## [Task item]
From the first line to the last, retype the data below exactly.
(Data below Opens)
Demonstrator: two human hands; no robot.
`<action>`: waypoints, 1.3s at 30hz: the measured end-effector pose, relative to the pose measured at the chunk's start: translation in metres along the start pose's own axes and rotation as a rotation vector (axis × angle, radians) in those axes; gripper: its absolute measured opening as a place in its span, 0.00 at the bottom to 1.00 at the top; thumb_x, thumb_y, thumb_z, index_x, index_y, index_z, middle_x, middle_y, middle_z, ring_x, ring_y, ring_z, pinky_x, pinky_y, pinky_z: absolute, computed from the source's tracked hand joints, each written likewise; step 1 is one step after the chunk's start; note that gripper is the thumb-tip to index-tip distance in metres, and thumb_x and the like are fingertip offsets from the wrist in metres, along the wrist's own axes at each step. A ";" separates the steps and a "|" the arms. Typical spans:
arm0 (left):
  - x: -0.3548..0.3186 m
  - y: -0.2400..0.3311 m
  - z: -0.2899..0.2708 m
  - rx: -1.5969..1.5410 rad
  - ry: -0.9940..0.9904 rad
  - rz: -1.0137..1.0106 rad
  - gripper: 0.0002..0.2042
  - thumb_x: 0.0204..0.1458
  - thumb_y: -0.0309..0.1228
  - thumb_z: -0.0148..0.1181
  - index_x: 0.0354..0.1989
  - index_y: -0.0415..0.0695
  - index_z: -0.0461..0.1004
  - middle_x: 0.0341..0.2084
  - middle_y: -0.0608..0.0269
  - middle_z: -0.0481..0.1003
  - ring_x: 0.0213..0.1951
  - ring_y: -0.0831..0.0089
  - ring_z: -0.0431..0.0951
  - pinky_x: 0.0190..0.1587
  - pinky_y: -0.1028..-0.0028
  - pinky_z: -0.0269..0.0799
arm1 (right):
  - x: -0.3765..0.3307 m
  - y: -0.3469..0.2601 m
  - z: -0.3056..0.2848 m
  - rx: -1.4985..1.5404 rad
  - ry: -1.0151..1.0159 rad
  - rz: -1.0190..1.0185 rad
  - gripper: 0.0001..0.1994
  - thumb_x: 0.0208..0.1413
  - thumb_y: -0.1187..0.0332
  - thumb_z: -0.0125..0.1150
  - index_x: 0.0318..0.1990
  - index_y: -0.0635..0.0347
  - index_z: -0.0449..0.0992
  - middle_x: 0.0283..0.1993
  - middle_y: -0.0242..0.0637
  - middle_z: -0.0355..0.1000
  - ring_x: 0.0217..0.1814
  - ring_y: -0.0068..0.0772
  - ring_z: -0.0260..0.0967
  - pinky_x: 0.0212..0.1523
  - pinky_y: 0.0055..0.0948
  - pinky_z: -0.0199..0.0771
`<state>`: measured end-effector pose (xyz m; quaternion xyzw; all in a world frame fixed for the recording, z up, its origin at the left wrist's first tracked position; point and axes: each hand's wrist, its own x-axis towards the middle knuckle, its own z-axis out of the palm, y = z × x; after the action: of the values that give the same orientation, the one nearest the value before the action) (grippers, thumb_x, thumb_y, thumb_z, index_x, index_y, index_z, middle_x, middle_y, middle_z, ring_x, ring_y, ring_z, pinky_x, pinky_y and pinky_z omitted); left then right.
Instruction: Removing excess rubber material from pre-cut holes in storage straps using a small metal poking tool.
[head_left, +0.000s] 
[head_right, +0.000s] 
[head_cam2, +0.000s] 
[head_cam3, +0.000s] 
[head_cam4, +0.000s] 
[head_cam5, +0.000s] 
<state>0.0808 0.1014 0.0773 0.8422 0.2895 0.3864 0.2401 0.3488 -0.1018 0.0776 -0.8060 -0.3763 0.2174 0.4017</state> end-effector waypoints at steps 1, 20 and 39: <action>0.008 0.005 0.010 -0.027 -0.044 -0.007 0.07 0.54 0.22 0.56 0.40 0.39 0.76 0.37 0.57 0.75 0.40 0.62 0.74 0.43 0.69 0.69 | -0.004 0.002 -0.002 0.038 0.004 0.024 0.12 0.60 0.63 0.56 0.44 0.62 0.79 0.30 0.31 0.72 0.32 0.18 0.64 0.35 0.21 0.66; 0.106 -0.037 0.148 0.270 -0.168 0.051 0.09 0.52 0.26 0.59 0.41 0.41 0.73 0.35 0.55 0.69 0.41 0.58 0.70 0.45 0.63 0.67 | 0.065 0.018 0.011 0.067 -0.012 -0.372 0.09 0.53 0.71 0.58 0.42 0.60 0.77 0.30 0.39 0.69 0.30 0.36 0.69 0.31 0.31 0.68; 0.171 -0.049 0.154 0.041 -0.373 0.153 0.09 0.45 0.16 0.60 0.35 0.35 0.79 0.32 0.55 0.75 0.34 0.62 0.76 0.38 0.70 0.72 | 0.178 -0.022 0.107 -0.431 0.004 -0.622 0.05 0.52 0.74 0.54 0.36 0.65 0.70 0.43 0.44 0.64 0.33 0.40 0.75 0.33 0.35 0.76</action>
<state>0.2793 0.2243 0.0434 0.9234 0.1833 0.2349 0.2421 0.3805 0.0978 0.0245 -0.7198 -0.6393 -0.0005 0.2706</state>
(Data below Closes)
## [Solution]
Demonstrator: two human hands; no robot.
`<action>`: waypoints, 1.3s at 30hz: the measured end-effector pose, relative to the pose measured at the chunk's start: translation in metres along the start pose's own axes and rotation as a rotation vector (axis × angle, radians) in those axes; gripper: its absolute measured opening as a place in its span, 0.00 at the bottom to 1.00 at the top; thumb_x, thumb_y, thumb_z, index_x, index_y, index_z, middle_x, middle_y, middle_z, ring_x, ring_y, ring_z, pinky_x, pinky_y, pinky_z: absolute, computed from the source's tracked hand joints, each written likewise; step 1 is one step after the chunk's start; note that gripper is the thumb-tip to index-tip distance in metres, and thumb_x and the like are fingertip offsets from the wrist in metres, along the wrist's own axes at each step. A ";" separates the steps and a "|" the arms. Typical spans:
arm0 (left):
  - x: -0.3548..0.3186 m
  - y: -0.2400..0.3311 m
  - z: -0.2899..0.2708 m
  - rx: -1.5969..1.5410 rad
  - ry: -0.9940..0.9904 rad
  - rz: -1.0137..1.0106 rad
  - gripper: 0.0002..0.2042
  - thumb_x: 0.0204..0.1458
  - thumb_y: -0.0309..0.1228
  - thumb_z: -0.0148..0.1181
  - index_x: 0.0354..0.1989
  - index_y: -0.0415..0.0695
  - index_z: -0.0461..0.1004
  - middle_x: 0.0341..0.2084
  - middle_y: -0.0608..0.0269
  - middle_z: -0.0481..0.1003
  - ring_x: 0.0213..0.1951
  - ring_y: -0.0831..0.0089
  - ring_z: -0.0431..0.0951
  - pinky_x: 0.0190..0.1587
  - pinky_y: -0.1028..-0.0028
  - pinky_z: -0.0269..0.0799
arm1 (right):
  - x: -0.3765..0.3307 m
  - y: -0.3469..0.2601 m
  - z: -0.3056..0.2848 m
  - rx: -1.4985..1.5404 rad
  - ry: -1.0151..1.0159 rad
  - rz: -1.0190..1.0185 rad
  - gripper: 0.0001..0.1994
  - thumb_x: 0.0208..0.1413
  - thumb_y: -0.1187..0.0332
  - thumb_z: -0.0125..0.1150
  - index_x: 0.0318..0.1990
  - index_y: -0.0635..0.0347
  - index_z: -0.0449..0.0992
  - middle_x: 0.0283..0.1993
  - middle_y: -0.0242..0.0637
  - middle_z: -0.0355..0.1000
  - ring_x: 0.0217..0.1814
  - ring_y: -0.0068..0.0772
  - ring_z: -0.0260..0.0967
  - pinky_x: 0.0212..0.1523
  - pinky_y: 0.0055..0.0948
  - pinky_z: -0.0199..0.0771
`<state>`: measured end-effector pose (xyz m; quaternion xyzw; all in a world frame fixed for the recording, z up, its origin at the left wrist's first tracked position; point and axes: each hand's wrist, its own x-axis towards the middle knuckle, its own z-axis out of the palm, y = z × x; after the action: of the values that give the same orientation, the one nearest the value before the action) (grippers, thumb_x, thumb_y, thumb_z, index_x, index_y, index_z, middle_x, middle_y, middle_z, ring_x, ring_y, ring_z, pinky_x, pinky_y and pinky_z omitted); left then right.
Instruction: Removing excess rubber material from pre-cut holes in storage straps using a small metal poking tool.
[head_left, +0.000s] 
[head_right, +0.000s] 
[head_cam2, +0.000s] 
[head_cam3, +0.000s] 
[head_cam4, +0.000s] 
[head_cam5, +0.000s] 
<state>0.0808 0.1014 0.0773 0.8422 0.2895 0.3864 0.2401 0.3488 -0.1018 0.0776 -0.8060 -0.3763 0.2174 0.4017</state> end-effector waypoints at steps 1, 20 and 39: <action>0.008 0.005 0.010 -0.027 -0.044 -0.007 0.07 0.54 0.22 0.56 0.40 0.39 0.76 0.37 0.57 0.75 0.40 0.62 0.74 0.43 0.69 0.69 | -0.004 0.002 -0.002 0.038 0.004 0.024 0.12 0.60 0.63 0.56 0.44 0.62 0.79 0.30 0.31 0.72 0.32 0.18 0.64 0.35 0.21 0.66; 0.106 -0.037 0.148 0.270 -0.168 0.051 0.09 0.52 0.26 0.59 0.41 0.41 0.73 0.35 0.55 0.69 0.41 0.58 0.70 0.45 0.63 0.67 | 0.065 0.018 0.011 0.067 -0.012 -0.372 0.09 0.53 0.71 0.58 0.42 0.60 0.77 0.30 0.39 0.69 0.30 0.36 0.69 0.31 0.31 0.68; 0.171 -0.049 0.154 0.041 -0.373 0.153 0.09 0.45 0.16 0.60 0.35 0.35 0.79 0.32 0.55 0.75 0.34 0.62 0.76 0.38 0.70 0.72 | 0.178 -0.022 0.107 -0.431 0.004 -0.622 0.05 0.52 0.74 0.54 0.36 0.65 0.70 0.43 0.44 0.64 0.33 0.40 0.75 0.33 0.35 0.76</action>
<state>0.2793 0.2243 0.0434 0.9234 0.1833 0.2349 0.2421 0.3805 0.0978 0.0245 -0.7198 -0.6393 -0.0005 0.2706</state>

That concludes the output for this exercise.